Tumore del polmone. Inizia la sperimentazione di Enhertu nel Nsclc come terapia di prima linea

Tumore del polmone. Inizia la sperimentazione di Enhertu nel Nsclc come terapia di prima linea

Tumore del polmone. Inizia la sperimentazione di Enhertu nel Nsclc come terapia di prima linea
Dopo la risposta robusta e duratura ottenuta nello studio DESTINY -LUNG01 da trastuzumab deruxtecan nei pazienti affetti da questo tipo di carcinoma, Daiichi Sankyo e Astrazeneca iniziano la sperimentazione del farmaco come potenziale terapia di prima linea nel trial head-to-head di fase 3 DESTINY-LUNG04.

Con la somministrazione al primo paziente, Daiichi Sankyo ha dato inizio dello studio globale di fase 3 DESTINY-Lung04, il trial che valuta l’efficacia e la sicurezza dell’anticorpo monoclonale coniugato Enhertu (trastuzumab deruxtecan), come trattamento di prima linea dei pazienti affetti da carcinoma polmonare non a piccole cellule (NSCLC) non resecabile, localmente avanzato o metastatico, con mutazione HER2.

Trastuzumab deruxtecan è sviluppato congiuntamente da Daiichi Sankyo e AstraZeneca ed è attualmente in sperimentazione per il trattamento di vari tumori che esprimono HER2, inclusi il carcinoma mammario, gastrico, polmonare e colorettale.

L’attuale standard di cura nel trattamento di prima linea dei pazienti con NSCLC e mutazione HER2 è l’immunoterapia con farmaci anti-PD-1 o PD-L1 con o senza chemioterapia a base di platino. Mentre questi regimi di trattamento possono migliorare la sopravvivenza, almeno dal 40% al 60% dei tumori non risponde al trattamento iniziale e si verifica una progressione della malattia.

DESTINY-Lung04 è il primo studio di confronto testa a testa nel NSCLC che valuta trastuzumab deruxtecan come trattamento di prima linea rispetto allo standard di cura (chemioterapia con platino-pemetrexed in combinazione con pembrolizumab) in pazienti con NSCLC non-squamoso non resecabile, localmente avanzato o metastatico, che presenta mutazione di HER2 nell’esone 19 o 20.

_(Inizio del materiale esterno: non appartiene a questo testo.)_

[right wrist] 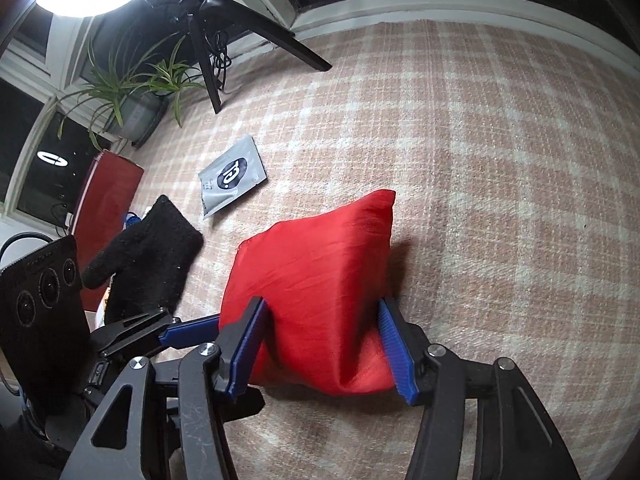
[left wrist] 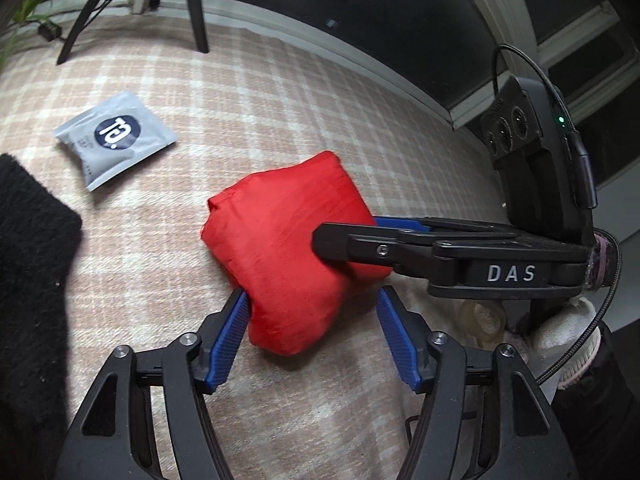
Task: Organize soft objects
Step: 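Close the left gripper on the red pouch while the right gripper also grips it, then carry the red pouch with both grippers into the box beside the mask bag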
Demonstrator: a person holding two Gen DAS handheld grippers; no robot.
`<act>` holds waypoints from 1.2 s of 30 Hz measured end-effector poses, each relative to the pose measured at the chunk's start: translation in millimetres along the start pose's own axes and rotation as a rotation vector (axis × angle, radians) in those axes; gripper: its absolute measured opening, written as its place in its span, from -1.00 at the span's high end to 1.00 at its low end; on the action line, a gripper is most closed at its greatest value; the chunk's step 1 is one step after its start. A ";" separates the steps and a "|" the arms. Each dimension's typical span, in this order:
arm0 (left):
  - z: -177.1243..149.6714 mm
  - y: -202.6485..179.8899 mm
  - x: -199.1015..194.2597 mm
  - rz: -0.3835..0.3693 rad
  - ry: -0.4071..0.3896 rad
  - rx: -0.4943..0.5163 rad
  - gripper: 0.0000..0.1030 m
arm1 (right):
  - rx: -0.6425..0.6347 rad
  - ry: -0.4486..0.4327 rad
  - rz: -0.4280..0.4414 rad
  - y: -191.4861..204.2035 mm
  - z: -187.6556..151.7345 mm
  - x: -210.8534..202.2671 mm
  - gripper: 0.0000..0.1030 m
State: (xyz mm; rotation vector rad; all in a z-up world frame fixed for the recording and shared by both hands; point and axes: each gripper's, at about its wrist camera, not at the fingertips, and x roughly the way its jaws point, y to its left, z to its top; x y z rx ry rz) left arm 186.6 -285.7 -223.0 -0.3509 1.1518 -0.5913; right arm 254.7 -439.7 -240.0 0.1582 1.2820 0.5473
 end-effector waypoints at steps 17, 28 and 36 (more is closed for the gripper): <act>-15.1 -8.7 -32.1 -0.034 -0.037 0.042 -0.20 | -0.002 -0.023 0.027 32.4 -20.2 -20.8 0.17; -35.3 -6.5 -105.7 -0.042 -0.155 0.063 -0.20 | -0.072 -0.083 0.055 103.4 -33.3 -47.1 0.17; -53.4 8.9 -165.2 -0.032 -0.265 0.055 -0.20 | -0.134 -0.104 0.078 163.7 -35.0 -54.7 0.17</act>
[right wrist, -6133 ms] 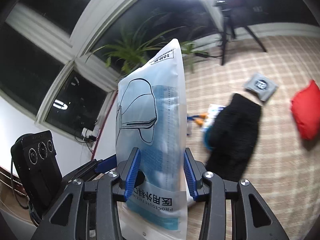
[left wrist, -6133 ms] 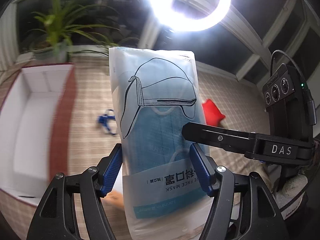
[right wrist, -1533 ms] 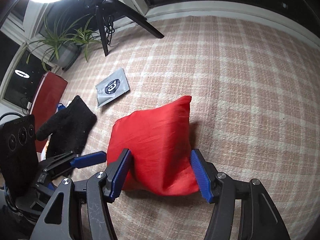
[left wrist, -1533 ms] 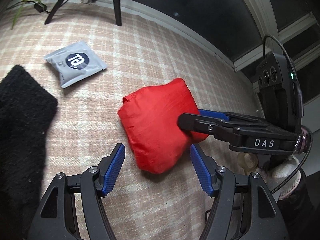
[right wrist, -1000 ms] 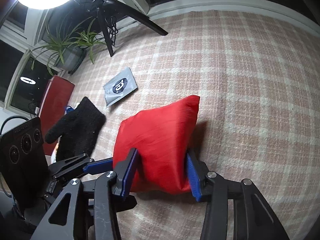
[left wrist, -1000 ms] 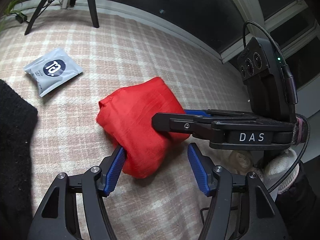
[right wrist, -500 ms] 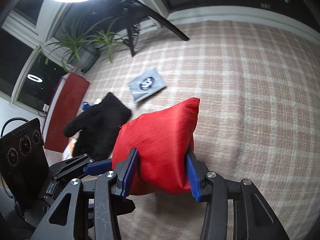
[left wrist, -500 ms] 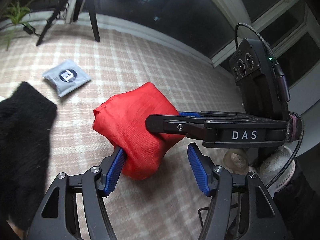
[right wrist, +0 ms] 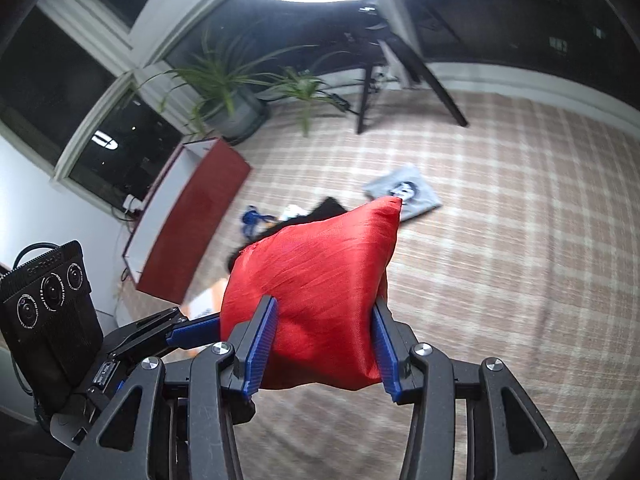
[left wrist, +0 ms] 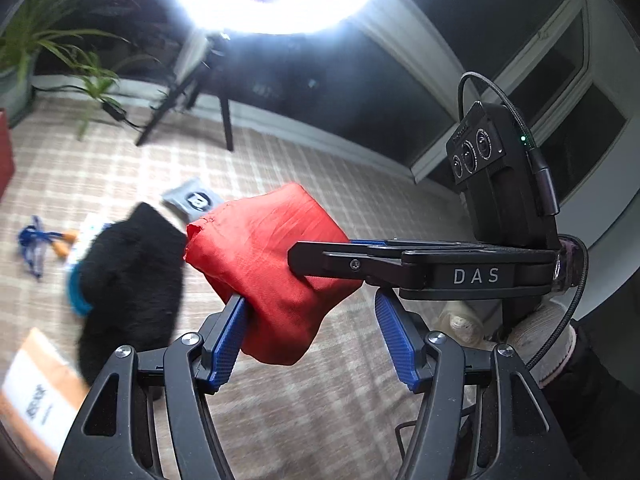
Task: Organize soft objects
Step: 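Carry the red pouch with both grippers into the box beside the mask bag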
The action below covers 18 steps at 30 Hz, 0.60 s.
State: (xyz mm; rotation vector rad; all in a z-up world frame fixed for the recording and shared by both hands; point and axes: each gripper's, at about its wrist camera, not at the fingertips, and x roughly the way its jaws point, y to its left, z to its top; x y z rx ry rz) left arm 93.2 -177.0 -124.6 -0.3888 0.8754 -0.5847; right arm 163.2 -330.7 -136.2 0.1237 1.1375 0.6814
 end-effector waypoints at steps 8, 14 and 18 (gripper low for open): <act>-5.0 36.2 -69.7 0.046 -0.104 -0.033 -0.20 | -0.077 0.002 0.050 76.5 15.8 21.0 0.17; -7.2 73.8 -123.0 0.088 -0.170 -0.072 -0.20 | -0.158 0.014 0.078 145.4 30.9 50.2 0.17; -8.5 104.3 -158.4 0.118 -0.207 -0.102 -0.20 | -0.201 0.022 0.097 190.5 40.3 75.9 0.17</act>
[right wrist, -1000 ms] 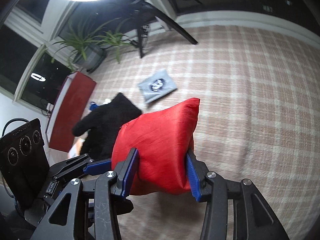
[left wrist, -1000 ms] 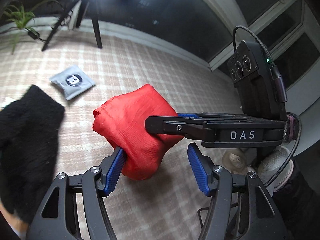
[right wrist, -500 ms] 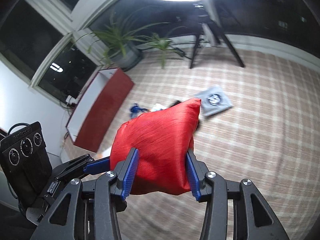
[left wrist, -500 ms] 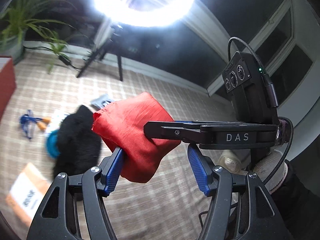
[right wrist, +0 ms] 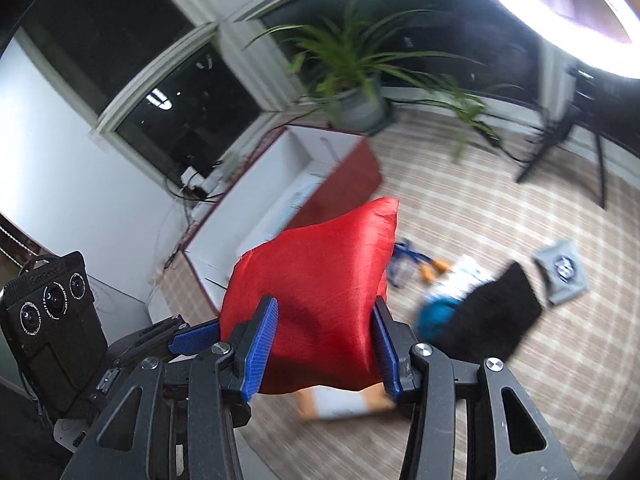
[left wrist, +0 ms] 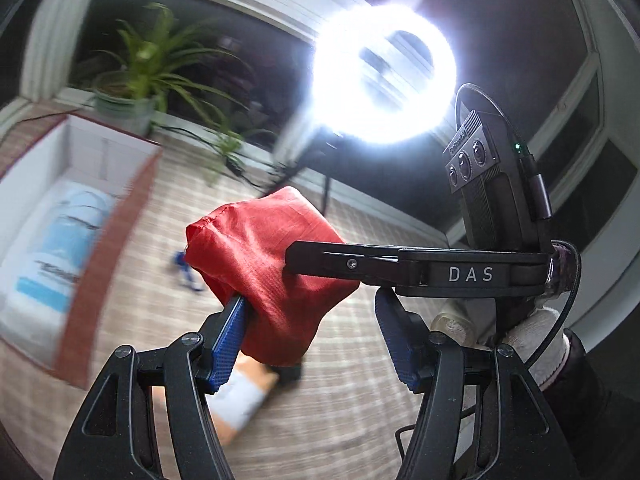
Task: Organize soft objects
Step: 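Carry the red pouch with both grippers into the box beside the mask bag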
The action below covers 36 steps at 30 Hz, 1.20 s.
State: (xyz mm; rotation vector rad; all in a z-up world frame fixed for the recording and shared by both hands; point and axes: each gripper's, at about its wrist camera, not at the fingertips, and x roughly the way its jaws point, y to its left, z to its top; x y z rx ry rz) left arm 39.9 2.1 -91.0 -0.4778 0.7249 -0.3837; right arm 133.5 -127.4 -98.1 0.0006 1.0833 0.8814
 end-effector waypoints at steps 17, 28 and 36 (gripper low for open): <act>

“I risultati visti nello studio DESTINY-Lung01 hanno mostrato una risposta tumorale robusta e durevole in pazienti precedentemente trattati per carcinoma polmonare metastatico non a piccole cellule con mutazione HER2 – commenta Gilles Gallant, Vice Presidente Senior e capo globale della divisione di Sviluppo Oncologico del dipartimento R&D in Oncologia di Daiichi Sankyo – Sulla base di questi risultati promettenti, stiamo conducendo il trial DESTINY-Lung04 per valutare il potenziale di Enhertu come prima linea di terapia in questa popolazione di pazienti”.

DESTINY-Lung04 è uno studio globale di fase 3, randomizzato, in aperto, che valuta l’efficacia e la sicurezza di Enhertu (5,4 mg/kg) rispetto allo standard di cura (chemioterapia di platino-pemetrexed in combinazione con pembrolizumab) in pazienti affetti da carcinoma polmonare non a piccole cellule non resecabile, localmente avanzato o metastatico, non squamoso, che presenta una mutazione HER2 nell’esone 19 o 20.

I pazienti saranno randomizzati 1:1 per ricevere Enhertu o lo standard di cura. L’obiettivo primario di DESTINY-Lung04 è la sopravvivenza libera da progressione (PFS) valutata da una revisione centrale indipendente in cieco (BICR). Gli obiettivi secondari includono la sopravvivenza globale, la PFS valutata dallo sperimentatore, il tasso e la durata della risposta globale valutati dal BICR e dallo sperimentatore, la farmacocinetica, la tollerabilità riferita dal paziente, l’immunogenicità e la sicurezza.

Lo studio arruolerà circa 264 pazienti in diversi siti in Asia, Europa e Nord America.